[What you are asked to do]
Going from the top of the listing below to the line that holds "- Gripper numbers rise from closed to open", reproduce each line exactly; no pictures.

[Exercise data]
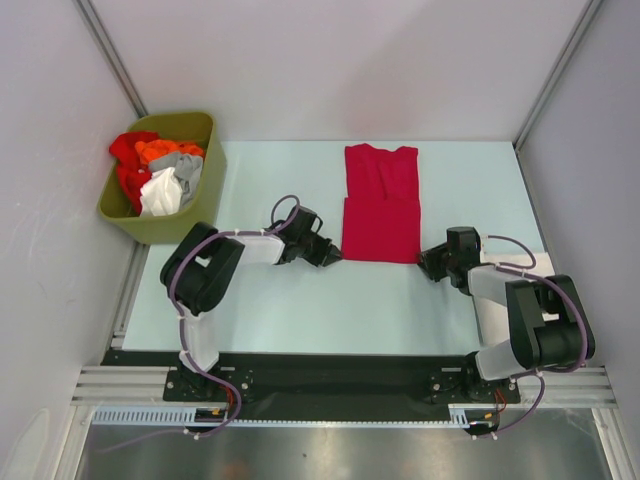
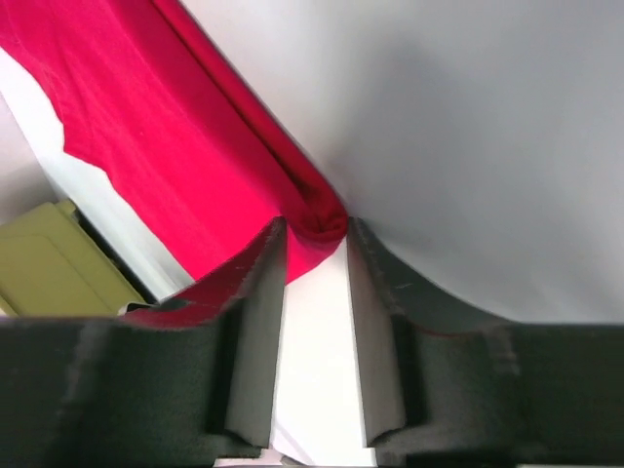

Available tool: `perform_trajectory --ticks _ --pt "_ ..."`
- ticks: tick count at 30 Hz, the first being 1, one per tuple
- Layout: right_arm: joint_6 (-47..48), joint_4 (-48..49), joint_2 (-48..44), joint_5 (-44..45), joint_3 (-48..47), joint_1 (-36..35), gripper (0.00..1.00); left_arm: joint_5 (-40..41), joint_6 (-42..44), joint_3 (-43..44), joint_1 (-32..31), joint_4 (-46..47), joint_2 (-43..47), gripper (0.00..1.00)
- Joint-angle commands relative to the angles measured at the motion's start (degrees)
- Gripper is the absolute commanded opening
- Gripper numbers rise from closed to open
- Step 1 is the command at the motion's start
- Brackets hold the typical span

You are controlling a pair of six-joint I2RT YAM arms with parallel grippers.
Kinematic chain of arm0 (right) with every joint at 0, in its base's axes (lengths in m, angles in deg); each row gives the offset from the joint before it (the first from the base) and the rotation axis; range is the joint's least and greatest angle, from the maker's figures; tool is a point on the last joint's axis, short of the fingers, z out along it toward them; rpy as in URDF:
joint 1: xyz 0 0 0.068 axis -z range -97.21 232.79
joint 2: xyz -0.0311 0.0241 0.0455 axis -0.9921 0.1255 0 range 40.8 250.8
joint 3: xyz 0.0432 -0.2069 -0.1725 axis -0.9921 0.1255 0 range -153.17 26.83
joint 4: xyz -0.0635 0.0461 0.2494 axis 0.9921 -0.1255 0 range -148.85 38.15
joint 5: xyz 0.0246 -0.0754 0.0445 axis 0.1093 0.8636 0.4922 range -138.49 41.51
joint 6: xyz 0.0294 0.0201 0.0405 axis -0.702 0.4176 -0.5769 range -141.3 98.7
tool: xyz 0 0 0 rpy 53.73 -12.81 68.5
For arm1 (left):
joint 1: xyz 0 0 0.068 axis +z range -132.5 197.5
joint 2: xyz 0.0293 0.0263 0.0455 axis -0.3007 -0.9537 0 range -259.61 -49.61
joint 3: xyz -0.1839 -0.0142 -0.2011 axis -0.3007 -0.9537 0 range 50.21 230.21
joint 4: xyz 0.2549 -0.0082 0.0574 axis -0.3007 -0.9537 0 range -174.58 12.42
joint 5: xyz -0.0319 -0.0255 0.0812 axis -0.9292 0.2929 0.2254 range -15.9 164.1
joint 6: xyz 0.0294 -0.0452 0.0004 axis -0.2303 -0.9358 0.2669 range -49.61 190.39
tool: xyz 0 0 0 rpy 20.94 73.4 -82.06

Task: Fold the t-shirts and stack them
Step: Fold the tshirt

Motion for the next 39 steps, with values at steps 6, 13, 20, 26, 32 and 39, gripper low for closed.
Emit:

[Answer]
Available tool: `perform_trajectory --ticks _ --pt "_ ..."`
- ticks: tick count at 30 Hz, the first being 1, one per tuple
- Layout: right_arm: joint_6 (-47..48), joint_4 (-48..49), joint_2 (-48..44), joint_5 (-44..45), joint_3 (-48..47), joint_1 (-36..35), gripper (0.00..1.00); left_arm: joint_5 (-40..41), joint_6 (-42..44), joint_3 (-43..44), joint_1 (-32..31), joint_4 (-46..47), joint_2 (-43..47), gripper (0.00..1.00)
- Joint-angle commands relative to the angles measured at the motion's start (degrees)
- Gripper is the absolute commanded opening
- Gripper numbers rise from closed to open

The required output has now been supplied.